An image retrieval system is a computer system for 
browsing, searching and retrieving images from a large 
database of digital images. Most traditional and common 
methods of image retrieval utilize some method of adding 
metadata such as captioning', keywords or descriptions to the 
images so that retrieval can be performed over the annotation 
words. Manual image annotation is time-consuming, laborious 
and expensive to address a large amount of research done on 
automatic image annotation. 

Text based image retrieval stores the text in the form of 
keywords together with the image. Some TBIR uses 
surrounding text of the image to search the keywords which 
are physically close to the image. Content based image 
retrieval system makes direct use of content of the image 
rather than relying on the human annotation of metadata with 
the keywords. At present the CBIR makes use of low level 
features like shapes, color and texture to retrieve desired 
image from database. To obtain efficient image retrieval, tools 
like pattern recognition and statistics are well used different 



implementation of CBIR makes use of different types of 
queries. 

Region based image retrieval is an extension of content 
based image retrieval techniques. Region based image 
retrieval system provides new query types to search for 
objects embedded in an arbitrary environment. This system 
automatically segments images into a variable number of 
regions and uses a segmentation algorithm to extract a set of 
features for each region. Context Based Image Retrieval is a 
comparatively new approach of image retrieval. Context is 
any information that can be used to characterize the situation 
of an entity. Context is the where, who, what and when of an 
object. 

Texture can define as the visual pattern that has properties 
of homogeneity not resulting from the presence of only a 
single color or intensity. Various techniques for texture 
analysis have been investigated in the field of computer vision 
and pattern recognition. The texture extraction techniques can 
be classified into two categories: They are statistical and 
structural.

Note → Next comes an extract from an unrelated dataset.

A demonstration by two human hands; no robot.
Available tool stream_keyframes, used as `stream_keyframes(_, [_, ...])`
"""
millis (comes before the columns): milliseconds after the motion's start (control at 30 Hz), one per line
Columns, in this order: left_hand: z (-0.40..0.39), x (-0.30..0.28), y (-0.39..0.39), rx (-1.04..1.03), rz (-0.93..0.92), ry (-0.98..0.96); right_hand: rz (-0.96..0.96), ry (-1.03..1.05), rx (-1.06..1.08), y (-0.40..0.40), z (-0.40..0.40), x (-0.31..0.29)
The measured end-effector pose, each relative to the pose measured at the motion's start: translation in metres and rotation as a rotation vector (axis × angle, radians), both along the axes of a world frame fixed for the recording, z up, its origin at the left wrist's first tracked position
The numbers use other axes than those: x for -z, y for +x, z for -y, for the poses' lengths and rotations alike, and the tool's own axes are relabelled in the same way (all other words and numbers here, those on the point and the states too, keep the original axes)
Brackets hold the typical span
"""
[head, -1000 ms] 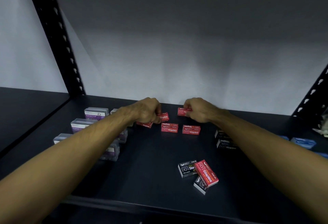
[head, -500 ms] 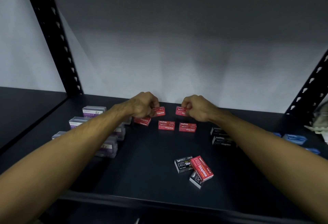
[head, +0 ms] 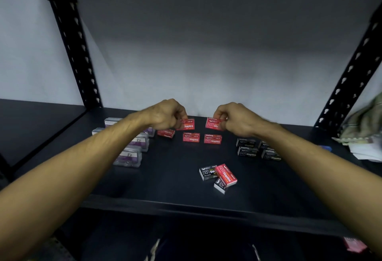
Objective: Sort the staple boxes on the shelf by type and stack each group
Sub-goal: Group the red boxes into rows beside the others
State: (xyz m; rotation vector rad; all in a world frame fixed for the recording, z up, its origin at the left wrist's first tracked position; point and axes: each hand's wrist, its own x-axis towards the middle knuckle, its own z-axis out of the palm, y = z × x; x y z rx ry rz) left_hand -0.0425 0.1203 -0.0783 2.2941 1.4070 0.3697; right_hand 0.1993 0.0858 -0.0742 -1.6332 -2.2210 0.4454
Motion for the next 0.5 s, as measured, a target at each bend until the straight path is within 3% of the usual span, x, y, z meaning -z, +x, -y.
stream_keyframes(500, [0.034,0.032,0.019,0.03,-0.16,0.107,0.171,-0.025,0.069,0.0,0.039,0.038])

Statistical approaches use intensity distribution of 
image to extract statistical parameters representing texture of 
image. Commonly used statistical methods include Fourier 
power spectra, Co-occurrence matrices, Shift-invariant 
principal component analysis (SPCA), Tamura feature, Wold 
decomposition, Markov random field, Fractal model, and 
Multi-resolution filtering techniques such as Gabor and 
wavelet transform. 

II. LITERATURE SURVEY 

Nadia[l] developed a retrieving and distributing 
multimedia data becomes a frequent but still challenging task 
of retrieving data from large scale multimedia databases with 
satisfactory accuracy and performance rates. The advent of 
large scale multimedia databases has led to great challenges in 
content-based image retrieval (CBIR). In particular, it gives an 
overview of statistical methodologies and techniques 
employed for texture feature extraction using most popular 
spatial-frequency image transforms, namely discrete 
wavelets, Gabor wavelets, dual-tree complex wavelet and 
contour lets. It does not achieve high accuracy. 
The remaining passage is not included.